## PROBLEM REQUIREMENTS
What are the lines from the top of the entries through the one with "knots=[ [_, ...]"? Write them out exactly, with no pictures.

(Stored data entries)
━━━━

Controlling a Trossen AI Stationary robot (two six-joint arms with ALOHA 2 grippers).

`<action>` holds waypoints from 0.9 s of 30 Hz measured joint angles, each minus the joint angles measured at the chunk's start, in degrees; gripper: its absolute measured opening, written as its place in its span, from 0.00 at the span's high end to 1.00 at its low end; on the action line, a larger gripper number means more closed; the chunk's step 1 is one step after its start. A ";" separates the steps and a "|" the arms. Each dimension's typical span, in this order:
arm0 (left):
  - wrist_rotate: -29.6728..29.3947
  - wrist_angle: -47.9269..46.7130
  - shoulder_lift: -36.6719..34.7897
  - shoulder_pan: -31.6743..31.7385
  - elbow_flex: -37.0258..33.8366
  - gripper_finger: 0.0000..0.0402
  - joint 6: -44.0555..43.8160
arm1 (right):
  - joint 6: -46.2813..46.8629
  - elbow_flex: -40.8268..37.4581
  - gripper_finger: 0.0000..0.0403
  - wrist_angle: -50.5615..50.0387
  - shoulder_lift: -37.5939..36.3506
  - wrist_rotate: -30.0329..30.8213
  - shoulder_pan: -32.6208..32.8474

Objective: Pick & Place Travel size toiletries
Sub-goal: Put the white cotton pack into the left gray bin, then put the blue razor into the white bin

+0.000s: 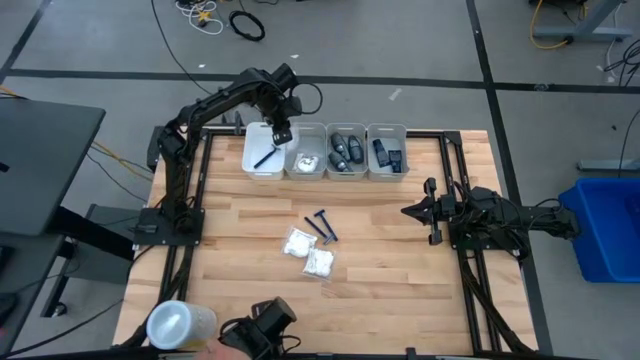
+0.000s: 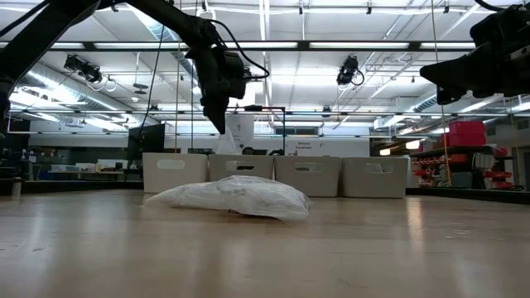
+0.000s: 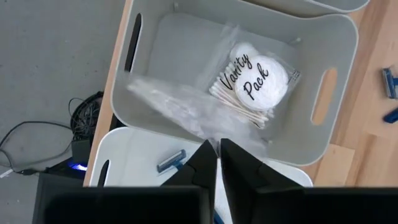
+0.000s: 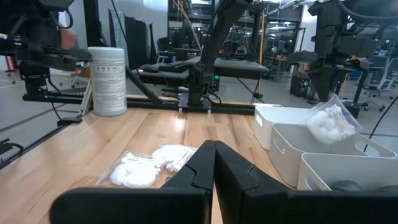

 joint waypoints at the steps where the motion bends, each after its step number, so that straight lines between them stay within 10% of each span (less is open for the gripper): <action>1: 0.01 -0.03 0.00 0.00 0.00 0.91 0.02 | 0.00 -0.02 0.97 0.00 -0.02 0.00 -0.02; 16: 0.86 0.00 0.00 -0.30 0.02 0.56 -1.17 | 0.00 -0.01 0.97 0.02 0.00 0.00 -0.02; 27: 0.85 0.07 0.00 -0.50 0.02 0.53 -1.43 | 0.00 0.00 0.97 0.00 0.00 0.00 0.00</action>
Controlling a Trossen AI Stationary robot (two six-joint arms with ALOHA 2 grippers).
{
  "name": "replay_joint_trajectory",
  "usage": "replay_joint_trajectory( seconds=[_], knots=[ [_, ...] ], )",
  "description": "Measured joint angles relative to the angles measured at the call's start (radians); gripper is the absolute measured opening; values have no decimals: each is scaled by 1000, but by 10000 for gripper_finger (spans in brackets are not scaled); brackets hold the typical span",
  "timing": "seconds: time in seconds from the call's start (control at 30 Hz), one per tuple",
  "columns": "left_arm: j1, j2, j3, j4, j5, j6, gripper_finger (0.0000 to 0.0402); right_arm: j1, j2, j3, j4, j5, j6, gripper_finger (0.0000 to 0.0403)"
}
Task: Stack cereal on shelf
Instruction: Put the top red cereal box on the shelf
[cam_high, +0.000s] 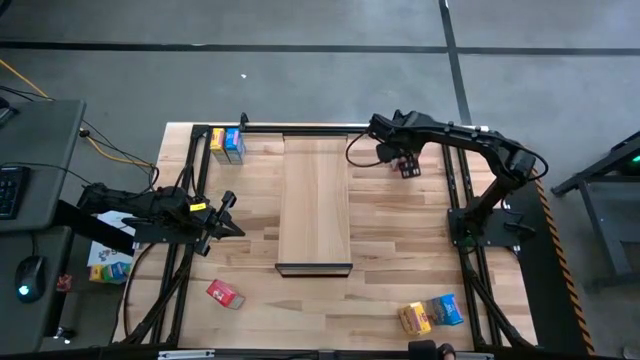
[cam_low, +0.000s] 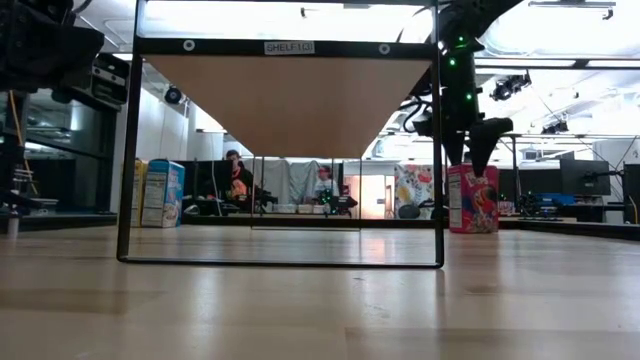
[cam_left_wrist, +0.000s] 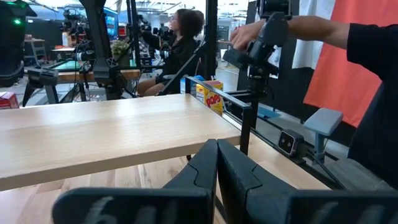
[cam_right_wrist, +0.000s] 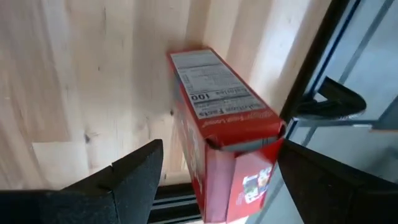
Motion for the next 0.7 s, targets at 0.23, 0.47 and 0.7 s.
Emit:
replay_joint_trajectory(
  seconds=[0.23,0.47,0.7],
  knots=[
    [0,0,0,0,0,0,3,-36,0,0,1,32,22,305],
    [0,0,0,0,0,0,3,-78,0,0,3,14,23,305],
    [0,0,0,0,0,0,3,-97,0,0,3,-53,49,279]
  ],
)
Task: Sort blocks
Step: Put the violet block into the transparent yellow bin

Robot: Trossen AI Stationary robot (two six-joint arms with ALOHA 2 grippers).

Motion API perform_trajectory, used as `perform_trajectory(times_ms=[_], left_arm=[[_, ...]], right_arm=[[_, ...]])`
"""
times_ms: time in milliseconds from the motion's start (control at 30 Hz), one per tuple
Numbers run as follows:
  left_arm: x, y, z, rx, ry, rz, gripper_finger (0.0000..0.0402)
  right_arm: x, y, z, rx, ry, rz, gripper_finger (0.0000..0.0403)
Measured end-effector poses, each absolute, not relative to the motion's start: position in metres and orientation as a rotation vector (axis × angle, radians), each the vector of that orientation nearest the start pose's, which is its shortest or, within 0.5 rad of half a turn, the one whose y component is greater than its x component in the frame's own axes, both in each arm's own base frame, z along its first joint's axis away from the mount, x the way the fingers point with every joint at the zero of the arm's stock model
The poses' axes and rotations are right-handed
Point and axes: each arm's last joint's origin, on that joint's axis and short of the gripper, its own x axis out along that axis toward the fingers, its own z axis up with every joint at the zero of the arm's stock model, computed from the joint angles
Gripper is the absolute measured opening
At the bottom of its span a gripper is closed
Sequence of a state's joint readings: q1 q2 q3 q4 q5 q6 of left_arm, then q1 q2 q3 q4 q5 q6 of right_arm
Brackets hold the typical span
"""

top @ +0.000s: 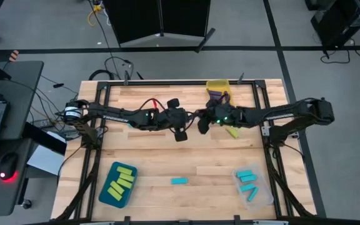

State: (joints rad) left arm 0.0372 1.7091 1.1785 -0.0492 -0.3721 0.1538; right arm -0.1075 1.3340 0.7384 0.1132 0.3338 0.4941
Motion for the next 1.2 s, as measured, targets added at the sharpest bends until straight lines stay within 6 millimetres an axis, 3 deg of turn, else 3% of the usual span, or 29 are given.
perform_trajectory(times_ms=[233,467,800,1067,1200], left_arm=[[0.368,0.026,0.219,0.176,0.417,0.244,0.0005],[0.356,0.023,0.203,0.116,0.281,0.212,0.0013],[0.342,0.023,0.187,0.077,0.222,0.226,0.0014],[0.326,0.022,0.176,0.030,0.131,0.230,0.0011],[0.322,0.022,0.171,0.023,0.143,0.232,0.0011]], right_arm=[[0.225,-0.072,0.246,0.363,0.476,-0.812,0.0071],[0.200,-0.121,0.232,0.386,0.605,-1.031,0.0071],[0.208,-0.183,0.202,0.531,0.477,-1.116,0.0071],[0.222,-0.200,0.170,0.569,0.445,-1.193,0.0071],[0.225,-0.202,0.163,0.569,0.445,-1.200,0.0071]])
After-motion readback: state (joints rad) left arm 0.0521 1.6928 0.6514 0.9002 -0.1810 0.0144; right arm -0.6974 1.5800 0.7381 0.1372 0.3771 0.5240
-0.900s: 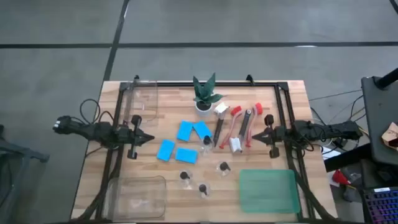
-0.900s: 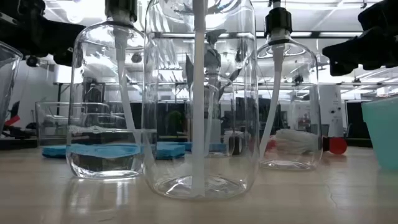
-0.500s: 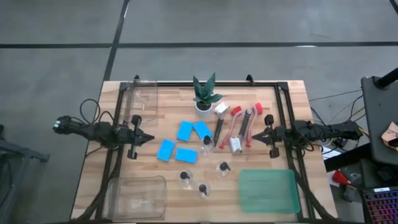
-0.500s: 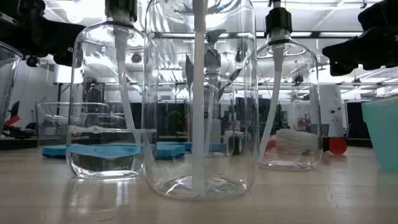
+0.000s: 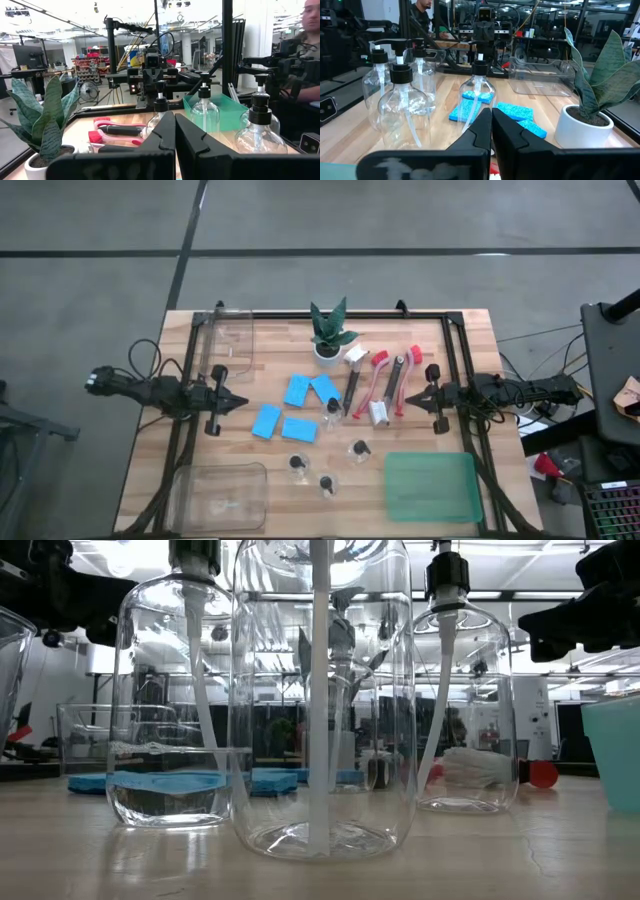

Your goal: Pick & Place Kitchen Sink Supplies

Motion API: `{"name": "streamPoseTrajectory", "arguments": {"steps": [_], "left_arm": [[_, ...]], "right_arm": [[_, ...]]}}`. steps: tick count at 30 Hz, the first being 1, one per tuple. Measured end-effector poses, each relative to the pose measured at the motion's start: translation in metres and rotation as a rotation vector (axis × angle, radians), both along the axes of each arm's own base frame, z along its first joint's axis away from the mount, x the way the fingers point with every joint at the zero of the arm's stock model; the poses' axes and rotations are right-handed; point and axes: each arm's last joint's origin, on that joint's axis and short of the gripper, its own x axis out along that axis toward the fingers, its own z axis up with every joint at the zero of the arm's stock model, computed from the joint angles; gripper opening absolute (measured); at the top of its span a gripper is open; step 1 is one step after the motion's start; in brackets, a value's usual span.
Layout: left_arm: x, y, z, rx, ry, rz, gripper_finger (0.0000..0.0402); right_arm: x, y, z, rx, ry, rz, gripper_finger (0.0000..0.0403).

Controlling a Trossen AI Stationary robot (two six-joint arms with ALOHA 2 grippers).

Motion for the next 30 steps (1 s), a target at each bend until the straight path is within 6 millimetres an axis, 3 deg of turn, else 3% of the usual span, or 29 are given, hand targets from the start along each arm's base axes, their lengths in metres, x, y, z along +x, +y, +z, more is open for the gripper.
{"name": "streamPoseTrajectory", "arguments": {"steps": [20,27,30], "left_arm": [[0.0,0.0,0.0,0.0,0.0,0.0,0.0],[0.0,0.0,0.0,0.0,0.0,0.0,0.0],[0.0,0.0,0.0,0.0,0.0,0.0,0.0]], "right_arm": [[0.0,0.0,0.0003,0.002,-0.003,0.0,0.0009],[0.0,0.0,0.0037,0.104,-0.033,-0.001,0.0009],[-0.0001,0.0,0.0083,0.244,-0.072,0.005,0.0009]]}}
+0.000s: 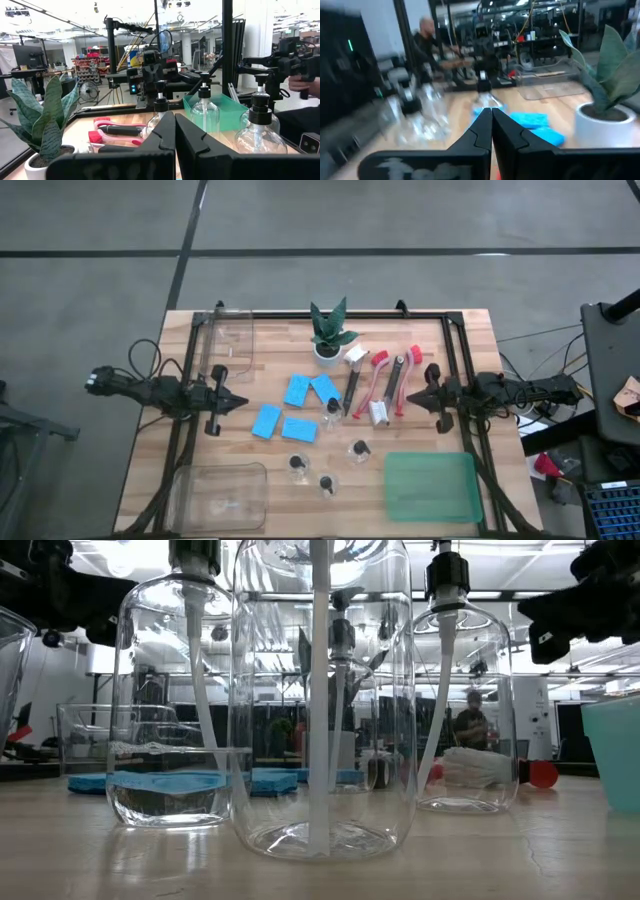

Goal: Pick & Place Kitchen Sink Supplies
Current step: Put the red dish brush into the green bin

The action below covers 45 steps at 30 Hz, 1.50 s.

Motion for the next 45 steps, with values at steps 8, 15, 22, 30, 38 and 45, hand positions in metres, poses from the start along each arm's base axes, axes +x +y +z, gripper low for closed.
{"name": "streamPoseTrajectory", "arguments": {"steps": [8,15,22,30,38,45], "left_arm": [[0.0,0.0,0.0,0.0,0.0,0.0,0.0],[0.0,0.0,0.0,0.001,0.003,0.0,0.0],[0.0,0.0,-0.001,0.001,0.006,0.0,0.0],[0.0,0.0,-0.001,0.002,0.008,0.0,0.0],[0.0,0.0,-0.001,0.002,0.009,0.0,0.0],[0.0,0.0,-0.001,0.003,0.009,0.0,0.0]], "right_arm": [[0.001,0.0,0.004,0.264,-0.023,0.009,0.0009],[0.01,-0.001,-0.002,0.459,0.105,-0.07,0.0052],[0.03,-0.003,0.015,0.514,0.348,-0.33,0.0147],[0.057,-0.009,0.042,0.596,0.719,-0.722,0.0202],[0.09,-0.017,0.042,0.673,0.875,-0.928,0.0203],[0.096,-0.028,0.016,0.737,1.027,-1.146,0.0203]]}}
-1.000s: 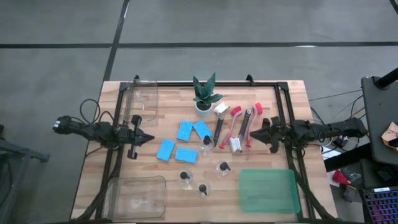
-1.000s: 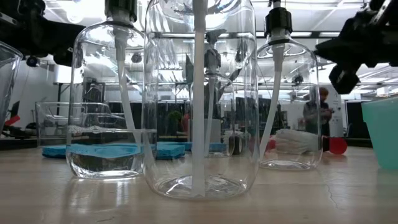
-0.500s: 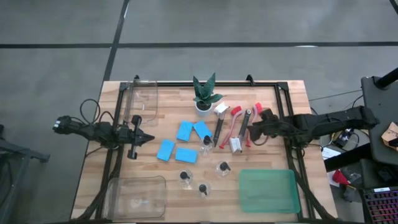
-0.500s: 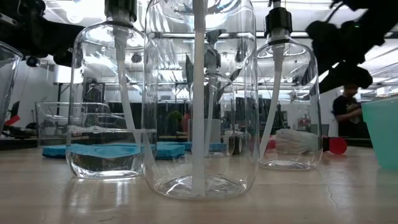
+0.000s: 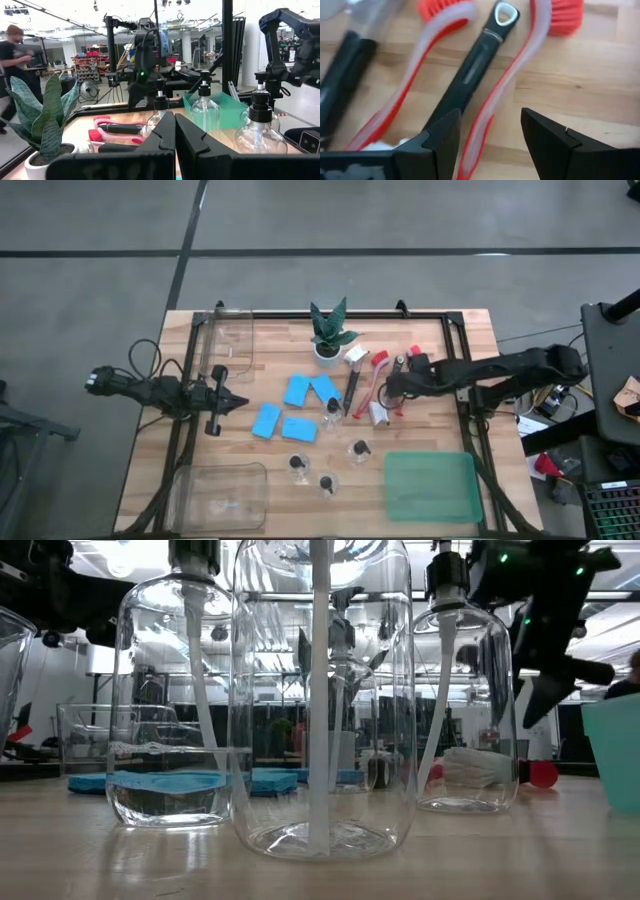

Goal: Pick & Place Kitchen Sink Supplies
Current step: Put the red dish brush into the green bin

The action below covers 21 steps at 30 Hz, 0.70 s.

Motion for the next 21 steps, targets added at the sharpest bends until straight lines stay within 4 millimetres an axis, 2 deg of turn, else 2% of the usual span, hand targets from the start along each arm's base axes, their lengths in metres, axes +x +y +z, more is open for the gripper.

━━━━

## EXPECTED ANSWER
Controlling a Trossen AI Stationary robot (two six-joint arms with ALOHA 2 grippers).

`<action>` holds waypoints from 0.9 s of 30 Hz measured joint angles, each minus the joint angles measured at the chunk's start, in degrees; gripper: its absolute measured opening, written as its place in its span, from 0.00 at the span's high end to 1.00 at its low end; on the action line, a larger gripper number means more closed; the chunk's step 1 is one step after its start. A ";" separates the steps and a "|" the arms. Each dimension's typical span, in this order:
arm0 (left):
  - wrist_rotate: -29.6728..29.3947
  - wrist_angle: -47.9269..46.7130
  - shoulder_lift: -36.6719..34.7897
  - shoulder_pan: -31.6743..31.7385
  - elbow_flex: -37.0258..33.8366
  - gripper_finger: 0.0000..0.0402
  - joint 6: -44.0555..43.8160
arm1 (right):
  - joint 6: -46.2813..46.8629
  - elbow_flex: -40.8268..37.4581
  - gripper_finger: 0.0000..0.0403
  - wrist_angle: -50.5615..50.0387
  - shoulder_lift: -37.5939..36.3506
  - wrist_rotate: -30.0329..30.8213
  - shoulder_pan: -32.6208..32.8474

Objective: Pick & Place Travel size toiletries
Sub-goal: Put the white cotton pack into the left gray bin, then put the blue razor into the white bin

+0.000s: 
+0.000s: 
+0.000s: 
+0.000s: 

 joint waypoints at the steps where the motion bends, each after its step number, so that straight lines between them stay within 10% of each span (less is open for the gripper): <action>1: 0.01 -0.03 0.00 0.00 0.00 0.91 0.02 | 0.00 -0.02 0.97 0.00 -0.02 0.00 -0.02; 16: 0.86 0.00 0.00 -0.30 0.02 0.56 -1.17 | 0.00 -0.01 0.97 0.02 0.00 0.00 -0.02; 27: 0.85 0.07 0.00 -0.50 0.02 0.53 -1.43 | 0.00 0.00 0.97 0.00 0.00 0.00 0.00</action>
Controlling a Trossen AI Stationary robot (two six-joint arms with ALOHA 2 grippers).
{
  "name": "replay_joint_trajectory",
  "usage": "replay_joint_trajectory( seconds=[_], knots=[ [_, ...] ], )",

Nothing more belongs to this exercise.